Car c’est aussi le « je » qui entreprend tout autant qu’il pose ce voyage vers l’impersonnalité, vers ce temps où le « on » domine, où la conscience s’efface devant la pleine absorption des nuits et des gouffres du temps, où la parole, « retiré[e] dans la gorge », niche de « l’entre-chocs de pierres », macère avant d’être proférée. Vers un temps où s’apprend la pleine conscience d’un soi en communion avec des forces qui lui échappent, avec des béances qui ne se combleront pas. Vers un temps où l’intime suppose l’appel répété d’un « tu », la main tendue vers la « presque-rencontre » :

    et toi                                              et toi
perdu dans le sillon
cuirassé de bras et de langues
et toi
soc enfoui au buisson
des ronces

Si pleine et évocatoire dans sa concentration, l’écriture tellurique de Jos Roy opère justement un séisme dans nos habitudes contemporaines, de plus en plus oublieuses de l’humus, du suc et de la pierre, de la patine du temps, et nous rend, au terme de la lecture, comme soufflé par la beauté d’une certaine évidence, celle que nous avions cru oublier : la perpétuelle régénérescence des êtres, à commencer par le ver, dérisoire mais précieux « bout / d’âme brin de corps », depuis un commencement à toujours dérouler car « on dit que le temps s’inscrit dans la structure qu’en rampant on peut remonter jusque ». Rares sont les poèmes qui produisent chez moi un tel ébranlement, une telle impression de dessillement.

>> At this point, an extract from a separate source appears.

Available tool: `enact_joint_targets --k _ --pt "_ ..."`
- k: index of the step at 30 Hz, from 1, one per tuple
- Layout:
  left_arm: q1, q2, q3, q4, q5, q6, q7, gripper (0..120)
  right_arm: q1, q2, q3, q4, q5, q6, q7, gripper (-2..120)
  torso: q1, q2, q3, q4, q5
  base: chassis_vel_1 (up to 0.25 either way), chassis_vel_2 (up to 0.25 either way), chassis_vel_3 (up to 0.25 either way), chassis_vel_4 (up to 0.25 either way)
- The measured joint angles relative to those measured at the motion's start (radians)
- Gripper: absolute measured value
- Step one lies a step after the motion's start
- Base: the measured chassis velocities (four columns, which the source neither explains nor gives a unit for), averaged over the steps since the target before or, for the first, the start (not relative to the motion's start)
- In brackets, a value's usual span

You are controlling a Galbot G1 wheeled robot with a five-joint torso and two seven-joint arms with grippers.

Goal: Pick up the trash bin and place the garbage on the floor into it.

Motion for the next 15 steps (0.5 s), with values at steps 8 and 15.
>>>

Rares sont ceux qui tiennent à distance le bonheur, « ah mot poi / son – », pour ne garder que l’espoir, « prière jetée du haut de la falaise / qui allume / on ne sait plus quoi », seul remède à la désolation :

on dit qu’au matin se navrent les incomblés
que les diables prêtent leur froc aux osseux
qu’infiniment pleurent les eaux
que percent sous acide les confins du chant

Pas un mot qui ne soit pas à sa place sur ces pages : Jos Roy parvient là à faire coïncider ce qu’était et devrait demeurer le poème, c’est-à-dire une parole chantée, avec sa trace physique et sonore sur la fine épaisseur de la page, « tempsclouéd’espace ». La poète nourrit son œuvre des couches mémorielles et du cortège terrestre et céleste, et lui donne en cela toute l’épaisseur, la moelle, la chair même qu’elle convoque (au sens fort) dans le dernier poème du recueil : « à la fin / sous le texte / percé des clavicules / on observe les os la fine épaisseur / de viande la très fine / épaisseur d’histoire / l’infime épaisseur du lieu ». Infime, très fine épaisseur, oui, mais épaisseur d’un « mur [qui] s’étage » et n’étouffe pas le feu de la parole.

Jos Roy, De suc & d’espoir, Black Herald Press, 2014. Le livre peut être commandé sur le site de la maison d’édition.